I wrote this post trying to learn how Docker works under the hood. My learning goal was to run a Docker image without Docker.
tl;dr: Surprisingly, Docker is not magic. Docker uses Linux cgroups, namespaces, overlayfs and other Linux mechanisms. Below I try to use those mechanisms by hand.
To reproduce the learning steps, clone no-docker git repo and follow the post and run the scripts. I used Debian run from VirtualBox. Start with running 00-prepare.sh to install all the dependencies and build a small
tool in Go that we will use for experimenting.
#!/bin/bash set -eux sudo apt-get install -y git golang jq curl psmisc curl -O https://raw.githubusercontent.com/moby/moby/master/contrib/download-frozen-image-v2.sh chmod a+x download-frozen-image-v2.sh go build -o tool tool.go
#!/bin/bash set -eux set -o pipefail ./download-frozen-image-v2.sh ./image-busybox/ busybox:latest mkdir -p image-busybox-layer find image-busybox -name layer.tar | xargs -n1 tar -C image-busybox-layer -xf
$ tree image-busybox image-busybox |-- a01835d83d8f65e3722493f08f053490451c39bf69ab477b50777b059579198f.json |-- b906f5815465b0f9bf3760245ce063df516c5e8c99cdd9fdc4ee981a06842872 | |-- json | |-- layer.tar | `-- VERSION |-- manifest.json `-- repositories
layer.tar is a file tree with busybox tooling:
image-busybox-layer/ |-- bin (...) | |-- less | |-- link | |-- linux32 | |-- linux64 | |-- linuxrc | |-- ln (...) |-- etc | |-- group (...)
Linux namespaces create a separate “view” on Linux resources, such that one process can see the resources differently than other resources. The resources can be PIDs, file system mount points, network stack, and others. You can see all the current namespaces with
lsns. Let’s see how isolating and nesting PIDs look in practice with PID namespace.

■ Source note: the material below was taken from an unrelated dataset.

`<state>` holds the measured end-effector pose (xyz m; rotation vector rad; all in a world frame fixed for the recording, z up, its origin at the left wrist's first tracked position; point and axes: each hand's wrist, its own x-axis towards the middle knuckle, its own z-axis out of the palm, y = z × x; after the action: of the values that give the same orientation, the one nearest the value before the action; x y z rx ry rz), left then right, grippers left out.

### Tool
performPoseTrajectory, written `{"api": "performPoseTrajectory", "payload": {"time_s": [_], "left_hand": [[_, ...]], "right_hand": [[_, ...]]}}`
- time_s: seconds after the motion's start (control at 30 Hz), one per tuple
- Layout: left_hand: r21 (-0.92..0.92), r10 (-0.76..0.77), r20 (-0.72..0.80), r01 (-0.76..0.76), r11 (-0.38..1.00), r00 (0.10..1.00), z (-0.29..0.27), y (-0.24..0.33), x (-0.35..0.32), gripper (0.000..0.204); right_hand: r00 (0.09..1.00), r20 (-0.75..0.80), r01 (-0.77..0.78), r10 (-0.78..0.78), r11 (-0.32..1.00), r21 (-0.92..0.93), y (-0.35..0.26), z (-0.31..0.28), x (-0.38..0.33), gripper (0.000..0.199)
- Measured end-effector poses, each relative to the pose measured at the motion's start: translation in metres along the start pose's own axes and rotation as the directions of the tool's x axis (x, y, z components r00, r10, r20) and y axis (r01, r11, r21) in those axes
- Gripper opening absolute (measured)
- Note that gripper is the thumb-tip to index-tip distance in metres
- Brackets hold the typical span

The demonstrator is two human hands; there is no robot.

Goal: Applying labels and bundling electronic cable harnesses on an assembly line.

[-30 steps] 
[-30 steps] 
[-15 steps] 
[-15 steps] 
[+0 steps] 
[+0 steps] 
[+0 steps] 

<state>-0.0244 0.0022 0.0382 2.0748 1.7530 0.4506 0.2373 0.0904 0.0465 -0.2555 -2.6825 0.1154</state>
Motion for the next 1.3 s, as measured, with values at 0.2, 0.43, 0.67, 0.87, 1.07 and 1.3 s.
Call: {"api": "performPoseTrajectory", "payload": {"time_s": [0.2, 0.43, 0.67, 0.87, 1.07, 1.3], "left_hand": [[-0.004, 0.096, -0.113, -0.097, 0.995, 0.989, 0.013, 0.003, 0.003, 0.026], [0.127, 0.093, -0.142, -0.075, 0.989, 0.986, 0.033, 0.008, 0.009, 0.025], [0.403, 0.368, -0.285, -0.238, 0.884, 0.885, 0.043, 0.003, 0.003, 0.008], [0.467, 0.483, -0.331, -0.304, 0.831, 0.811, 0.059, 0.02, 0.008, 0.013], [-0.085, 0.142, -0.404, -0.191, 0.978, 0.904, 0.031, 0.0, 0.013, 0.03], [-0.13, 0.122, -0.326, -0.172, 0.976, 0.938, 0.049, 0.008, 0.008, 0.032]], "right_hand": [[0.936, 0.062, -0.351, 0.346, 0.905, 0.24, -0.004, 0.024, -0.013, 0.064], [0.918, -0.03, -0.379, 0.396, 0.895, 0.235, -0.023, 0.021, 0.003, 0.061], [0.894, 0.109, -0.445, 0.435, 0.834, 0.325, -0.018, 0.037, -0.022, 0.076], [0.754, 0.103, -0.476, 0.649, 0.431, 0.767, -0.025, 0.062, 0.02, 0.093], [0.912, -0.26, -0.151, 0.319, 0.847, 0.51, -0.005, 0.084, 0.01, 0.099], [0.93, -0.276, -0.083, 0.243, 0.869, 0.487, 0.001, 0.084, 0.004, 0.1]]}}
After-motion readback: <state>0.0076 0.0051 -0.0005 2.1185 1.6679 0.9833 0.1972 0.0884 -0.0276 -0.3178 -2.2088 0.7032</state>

#!/bin/bash set -eux cd image-busybox-layer mkdir -p proc sudo unshare --mount-proc \ --fork \ --pid \ --cgroup \ --root=$PWD \ bin/sh
Have a look around. You will see that the root directory of the forked process is restricted (“jailed”) to the directory we specified when forking the shell. Now run the
tool and see how the same process looks from the “inside” and “outside” of the forked shell. First copy the tool to
image-busybox-layer/, then run the tool from the forked shell:
# Run from the forked shell. It does nothing but sleep. ./tool -hang hello &
Restricting a directory tree of a process to a subdirectory is done with chroot. You can check the actual root directory by checking /proc/*/root of processes:
# Run this from the parent (outside) shell dev@debian:~/no-docker$ find /proc/$(pidof tool) -name root -type l 2>/dev/null | sudo xargs -n1 ls -l lrwxrwxrwx 1 root root 0 Aug 27 22:03 /proc/1985/task/1985/root -> /home/dev/no-docker/image-busybox-layer (...)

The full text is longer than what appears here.